--- START ---

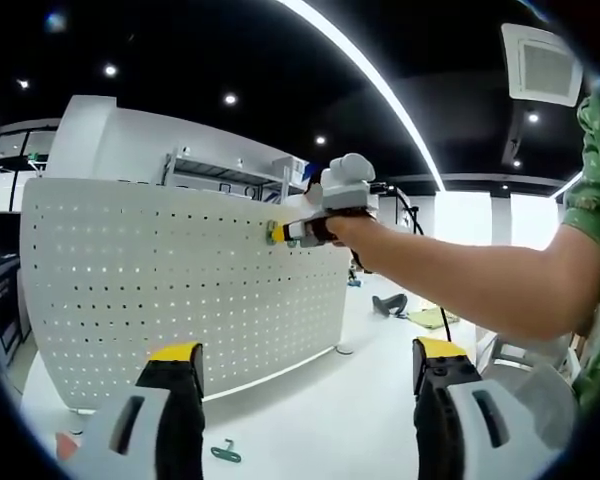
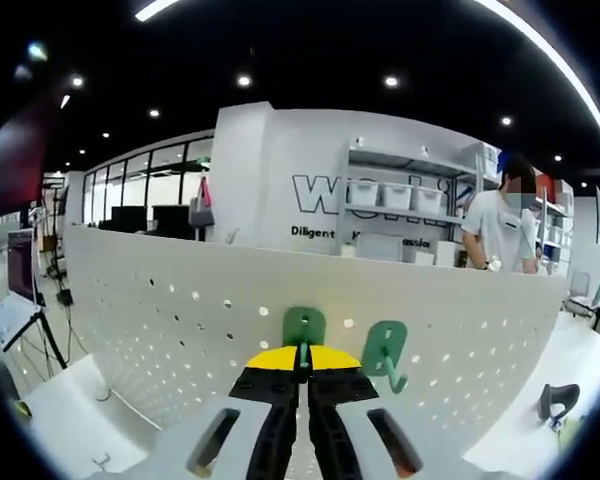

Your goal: Insert the hook assembly into the mounting plate slot until the hook locks in place.

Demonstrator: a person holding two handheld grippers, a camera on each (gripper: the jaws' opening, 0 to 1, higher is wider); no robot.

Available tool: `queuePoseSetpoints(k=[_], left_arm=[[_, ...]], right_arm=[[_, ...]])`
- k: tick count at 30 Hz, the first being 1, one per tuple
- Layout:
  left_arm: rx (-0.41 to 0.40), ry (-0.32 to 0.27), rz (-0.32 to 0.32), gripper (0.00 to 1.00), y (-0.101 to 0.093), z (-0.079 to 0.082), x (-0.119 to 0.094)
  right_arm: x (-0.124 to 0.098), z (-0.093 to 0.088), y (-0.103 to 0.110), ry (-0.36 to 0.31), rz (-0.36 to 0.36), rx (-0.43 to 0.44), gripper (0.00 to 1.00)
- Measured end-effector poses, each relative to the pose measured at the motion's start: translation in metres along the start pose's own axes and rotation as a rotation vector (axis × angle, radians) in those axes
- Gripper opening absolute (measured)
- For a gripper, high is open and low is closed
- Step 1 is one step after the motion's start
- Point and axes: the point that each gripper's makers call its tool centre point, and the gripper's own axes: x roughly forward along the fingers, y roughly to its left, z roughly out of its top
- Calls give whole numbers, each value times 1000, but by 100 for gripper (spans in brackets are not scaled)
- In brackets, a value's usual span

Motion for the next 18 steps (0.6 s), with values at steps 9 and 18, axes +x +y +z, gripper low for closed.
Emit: queuePoseSetpoints(k=[9,18], left_arm=[[1,-3,0,88,0,1,-1],[3,-3,-5,87,0,1,0]], right_arm=[[0,-2,1,37,14,2,1],[-4,-3,1,2,17,-6,1]])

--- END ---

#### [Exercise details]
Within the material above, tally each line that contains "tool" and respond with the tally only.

#### [Output for this exercise]
2